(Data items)

━━━━━━━━━━━━━━━━━━━━

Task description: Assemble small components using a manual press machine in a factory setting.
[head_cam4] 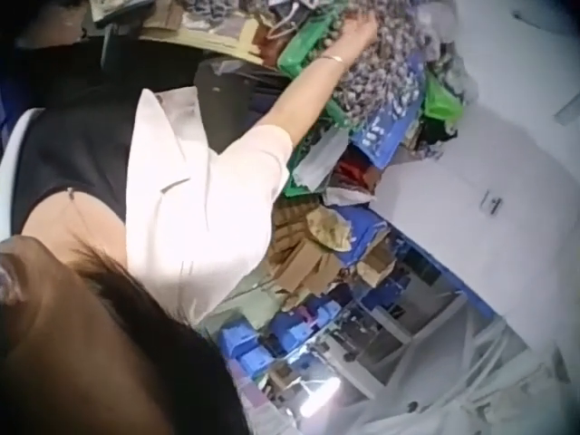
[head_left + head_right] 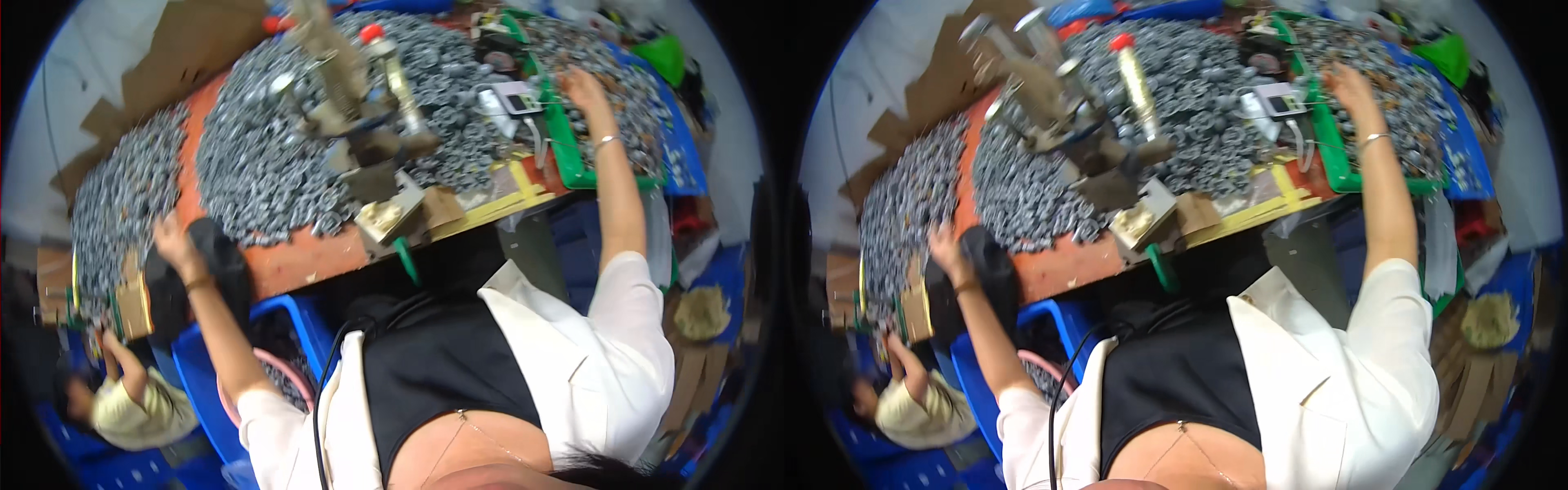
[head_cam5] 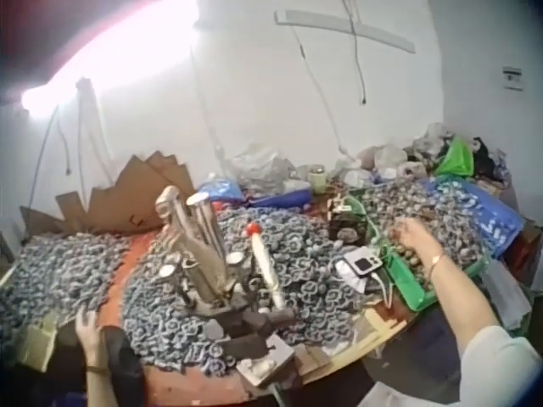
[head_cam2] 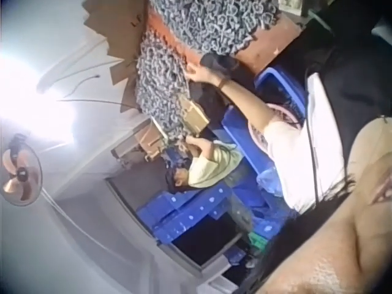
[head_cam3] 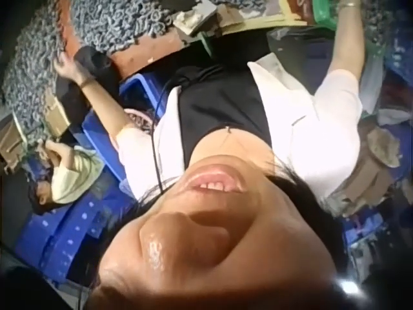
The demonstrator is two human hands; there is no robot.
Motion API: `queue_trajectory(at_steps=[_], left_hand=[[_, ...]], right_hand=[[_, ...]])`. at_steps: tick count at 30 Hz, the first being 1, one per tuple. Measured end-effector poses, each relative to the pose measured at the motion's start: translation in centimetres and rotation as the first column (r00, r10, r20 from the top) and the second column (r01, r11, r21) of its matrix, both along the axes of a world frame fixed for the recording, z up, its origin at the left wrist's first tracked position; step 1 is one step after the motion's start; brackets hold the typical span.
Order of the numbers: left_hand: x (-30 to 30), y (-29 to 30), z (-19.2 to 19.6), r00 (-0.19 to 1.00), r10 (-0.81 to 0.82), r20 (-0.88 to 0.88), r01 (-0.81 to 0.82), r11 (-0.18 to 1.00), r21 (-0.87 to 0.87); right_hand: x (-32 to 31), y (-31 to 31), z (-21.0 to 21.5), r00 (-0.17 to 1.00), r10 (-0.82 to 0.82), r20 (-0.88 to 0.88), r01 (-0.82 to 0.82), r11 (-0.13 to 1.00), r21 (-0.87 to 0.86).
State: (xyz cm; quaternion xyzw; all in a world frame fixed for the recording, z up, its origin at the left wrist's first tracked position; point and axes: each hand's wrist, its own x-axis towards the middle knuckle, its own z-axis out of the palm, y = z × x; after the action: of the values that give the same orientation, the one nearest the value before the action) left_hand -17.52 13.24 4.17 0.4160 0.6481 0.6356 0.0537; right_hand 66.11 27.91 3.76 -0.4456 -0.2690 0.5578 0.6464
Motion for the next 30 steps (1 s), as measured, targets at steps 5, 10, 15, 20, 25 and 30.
queue_trajectory(at_steps=[5, 10, 15, 20, 25, 30], left_hand=[[5.3, 2.3, -3.5, 0.903, -0.286, -0.319, 0.212, 0.946, -0.247], [11.2, 11.7, -4.7, 0.706, -0.405, -0.581, 0.260, 0.912, -0.319], [2.7, 19.0, -9.0, 0.469, -0.268, -0.842, 0.204, 0.960, -0.191], [9.9, 23.9, -5.7, 0.533, -0.390, -0.751, 0.340, 0.911, -0.232], [13.4, 22.8, -3.6, 0.375, -0.331, -0.866, 0.263, 0.934, -0.242], [10.8, 23.2, -7.4, 0.542, -0.457, -0.705, 0.381, 0.882, -0.279]], right_hand=[[-7.3, 1.1, 2.7, 0.983, 0.010, 0.186, 0.032, 0.974, -0.223], [-6.1, 0.2, 3.6, 0.901, -0.063, 0.428, 0.105, 0.992, -0.074], [-8.9, 2.6, 4.3, 0.847, -0.268, 0.459, 0.246, 0.963, 0.109], [-2.3, 2.6, 5.7, 0.753, -0.322, 0.574, 0.385, 0.923, 0.011], [-2.4, 5.9, 5.9, 0.313, 0.137, 0.940, 0.421, 0.867, -0.266], [-3.0, 6.8, 3.0, 0.078, -0.024, 0.997, 0.433, 0.902, -0.012]])
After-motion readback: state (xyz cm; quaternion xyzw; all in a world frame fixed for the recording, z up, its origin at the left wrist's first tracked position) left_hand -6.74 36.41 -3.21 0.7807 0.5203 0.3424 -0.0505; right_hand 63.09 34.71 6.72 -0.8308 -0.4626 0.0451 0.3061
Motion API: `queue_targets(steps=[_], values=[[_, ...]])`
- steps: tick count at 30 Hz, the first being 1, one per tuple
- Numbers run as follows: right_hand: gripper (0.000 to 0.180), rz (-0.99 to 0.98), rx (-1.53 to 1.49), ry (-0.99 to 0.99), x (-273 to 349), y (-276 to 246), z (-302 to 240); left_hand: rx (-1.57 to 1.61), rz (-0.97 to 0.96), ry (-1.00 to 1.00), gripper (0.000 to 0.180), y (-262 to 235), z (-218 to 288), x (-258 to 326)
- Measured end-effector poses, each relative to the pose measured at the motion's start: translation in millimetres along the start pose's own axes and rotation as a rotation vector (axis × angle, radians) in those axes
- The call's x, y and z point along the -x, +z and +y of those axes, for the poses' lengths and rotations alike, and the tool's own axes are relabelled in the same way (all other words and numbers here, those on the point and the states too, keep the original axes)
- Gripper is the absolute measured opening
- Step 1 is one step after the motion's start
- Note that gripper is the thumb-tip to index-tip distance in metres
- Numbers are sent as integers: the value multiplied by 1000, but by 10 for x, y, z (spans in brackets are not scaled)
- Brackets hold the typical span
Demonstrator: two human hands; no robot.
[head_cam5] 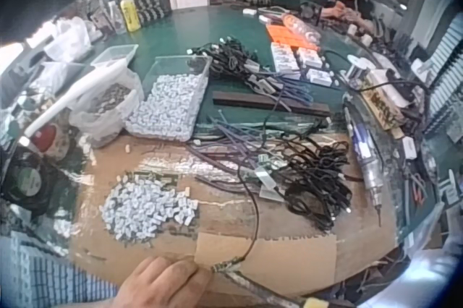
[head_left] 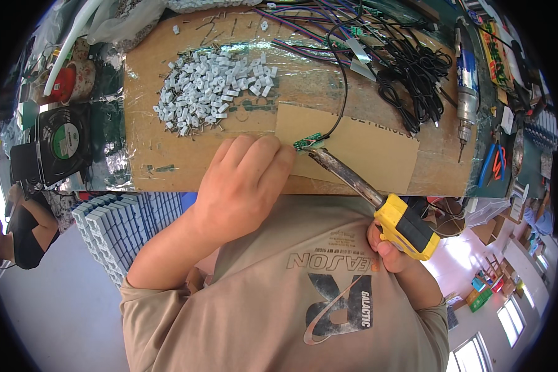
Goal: The person secures components and wires onto a small electronic board using a hot glue gun.
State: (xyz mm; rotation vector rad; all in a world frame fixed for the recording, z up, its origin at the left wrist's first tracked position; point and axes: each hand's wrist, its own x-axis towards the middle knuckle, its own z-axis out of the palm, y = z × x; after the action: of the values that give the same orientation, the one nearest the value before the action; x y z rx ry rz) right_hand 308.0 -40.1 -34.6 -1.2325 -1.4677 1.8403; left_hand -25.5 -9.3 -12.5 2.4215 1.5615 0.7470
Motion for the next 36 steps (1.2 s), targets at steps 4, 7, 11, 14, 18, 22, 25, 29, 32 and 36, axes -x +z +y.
queue_targets(steps=[4,7,11,14,18,22,25,29,32,36], values=[[16,11,26,-9,6,-8,9,6,-3,-1,39,-1,1,0],[16,-1,68,-15,9,-14,11,-14,-44,17,40,4,-18,36],[15,13,46,12,13,-7,8,-9,-41,14,40,-5,-12,37],[15,37,8,20,11,11,-7,-8,-41,11,40,0,-17,42],[17,39,13,19,12,6,-13,5,-25,3,40,-13,-3,14],[18,35,25,22,-6,12,-35,19,-2,-7,41,-6,-6,12],[18,39,27,15,-11,10,-33,9,5,-2,41,0,-5,13],[19,31,40,14,-3,1,-34,1,1,-8,41,-5,2,11],[20,44,52,6,-9,13,-45,4,-11,-13,40,-6,4,10],[21,44,23,33,-3,8,-40,9,-8,-16,39,-6,7,5]])
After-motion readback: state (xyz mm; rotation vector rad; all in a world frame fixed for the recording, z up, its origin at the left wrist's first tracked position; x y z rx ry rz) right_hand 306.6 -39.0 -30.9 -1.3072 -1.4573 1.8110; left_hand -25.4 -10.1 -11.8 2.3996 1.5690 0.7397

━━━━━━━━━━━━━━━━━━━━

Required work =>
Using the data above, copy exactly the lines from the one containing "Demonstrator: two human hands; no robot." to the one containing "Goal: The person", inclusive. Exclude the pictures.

The completed task =>
Demonstrator: two human hands; no robot.
[head_cam5] 
[head_left] 
Goal: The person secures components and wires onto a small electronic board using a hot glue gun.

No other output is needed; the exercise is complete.